Wrote for the Helicopter History Site by David Gibbings and Taylor Cox

Skids are used mainly because they weigh less than wheels.

On larger, more powerful helicopters, wheels are used because the utility and convenience can be more important than the savings in weight. In order to move a skid-equipped helicopter on the ground, one has to attach a set of ground-handling wheels, jack up the helicopter, and roll it (into the hangar for maintenance, for example).

If your helicopter already has the wheels as a permanent feature, it is more convenient to move around when the engine is shut down or the pilot has wandered off.

The design decision between retractable or fixed wheels becomes a trade-off between the complexity/weight but increased aerodynamic efficiency of retractable gear and the simplicity of fixed gear (and increased drag/reduced efficiency).

It really depends on the primary use of the helicopter; if you are logging, skids make sense because you can lift larger loads and are more concerned with hovering performance. If the primary mission is medevac or air transport, retractable wheels allow greater speed and increased fuel economy over long distances.

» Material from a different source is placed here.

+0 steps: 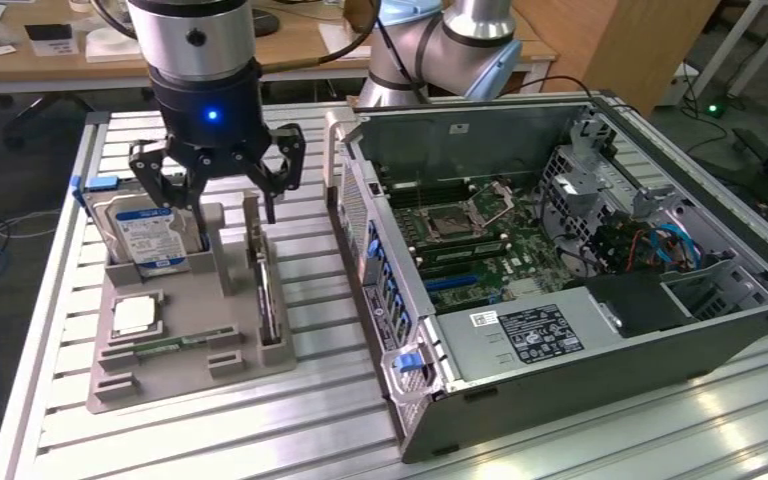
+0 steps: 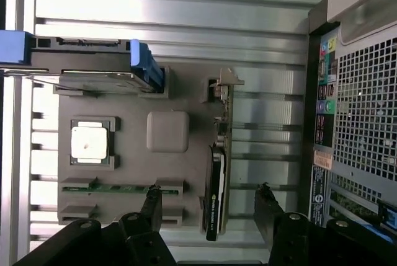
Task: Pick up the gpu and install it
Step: 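Pick up the gpu and move the gpu toward the slot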
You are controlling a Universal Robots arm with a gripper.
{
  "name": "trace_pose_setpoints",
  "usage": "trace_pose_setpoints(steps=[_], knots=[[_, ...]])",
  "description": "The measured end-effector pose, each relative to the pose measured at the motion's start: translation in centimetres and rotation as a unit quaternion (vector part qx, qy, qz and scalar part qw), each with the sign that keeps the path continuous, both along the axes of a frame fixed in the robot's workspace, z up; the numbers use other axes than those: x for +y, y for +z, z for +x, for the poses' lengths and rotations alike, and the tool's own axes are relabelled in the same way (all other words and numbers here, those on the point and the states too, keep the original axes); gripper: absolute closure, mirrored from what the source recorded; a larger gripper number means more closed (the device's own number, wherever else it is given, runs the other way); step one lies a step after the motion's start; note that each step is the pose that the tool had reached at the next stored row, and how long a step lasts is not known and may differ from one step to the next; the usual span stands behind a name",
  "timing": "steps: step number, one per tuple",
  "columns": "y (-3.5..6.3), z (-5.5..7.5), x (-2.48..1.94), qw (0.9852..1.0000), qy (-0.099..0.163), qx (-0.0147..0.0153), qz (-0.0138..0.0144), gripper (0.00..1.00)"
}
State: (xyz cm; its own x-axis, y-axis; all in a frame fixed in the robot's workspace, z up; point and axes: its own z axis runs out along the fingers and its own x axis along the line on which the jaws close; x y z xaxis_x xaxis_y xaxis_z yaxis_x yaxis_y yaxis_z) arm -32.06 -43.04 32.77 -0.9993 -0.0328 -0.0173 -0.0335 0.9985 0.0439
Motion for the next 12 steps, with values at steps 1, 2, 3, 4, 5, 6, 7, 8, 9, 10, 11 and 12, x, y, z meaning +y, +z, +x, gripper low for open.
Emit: trace_pose_setpoints(steps=[1, 2, 3, 4, 5, 6, 7, 8, 9, 10, 11, 12], knots=[[-0.1, 0.0, 0.0, 1.0, 0.0, 0.0, 0.0, 0.29], [-0.2, 0.0, 0.0, 1.0, 0.0, 0.0001, 0.0, 0.29], [-0.3, 0.0, 0.0, 1.0, 0.0, 0.0001, 0.0, 0.29], [-0.43, 0.0, 0.0, 1.0, 0.0, 0.0001, -0.0001, 0.29], [-0.59, 0.0, 0.0, 1.0, 0.0, 0.0001, -0.0001, 0.29], [-0.76, 0.0, 0.0, 1.0, 0.0, 0.0001, -0.0001, 0.29], [-0.94, 0.0, 0.0, 1.0, 0.0, 0.0001, -0.0002, 0.29], [-1.12, 0.0, 0.0, 1.0, 0.0, 0.0001, -0.0006, 0.29], [-1.27, 0.0, 0.0, 1.0, 0.0, 0.0001, -0.001, 0.29], [-1.43, 0.0, -0.01, 1.0, 0.0, 0.0001, -0.0014, 0.29], [-1.59, 0.0, -0.01, 1.0, 0.0, 0.0001, -0.0017, 0.29], [-1.73, 0.0, -0.01, 1.0, 0.0, 0.0001, -0.0019, 0.29]])
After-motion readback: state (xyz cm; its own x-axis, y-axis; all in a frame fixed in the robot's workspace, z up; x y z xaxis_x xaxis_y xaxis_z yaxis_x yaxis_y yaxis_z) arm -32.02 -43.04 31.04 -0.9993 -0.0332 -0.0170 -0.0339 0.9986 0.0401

So the main factor is one of simplicity, a skid landing gear needs very little maintenance but there is a drawback. Ground handling is a bit more difficult, so it follows that it is the smaller machines that use them. Once you get above say 8,000lb or 4 tons, you really need some built in wheels to move the thing around, a Bell UH-1 must be somewhere near the practical limit, especially if your trying to get it under cover in a hurry.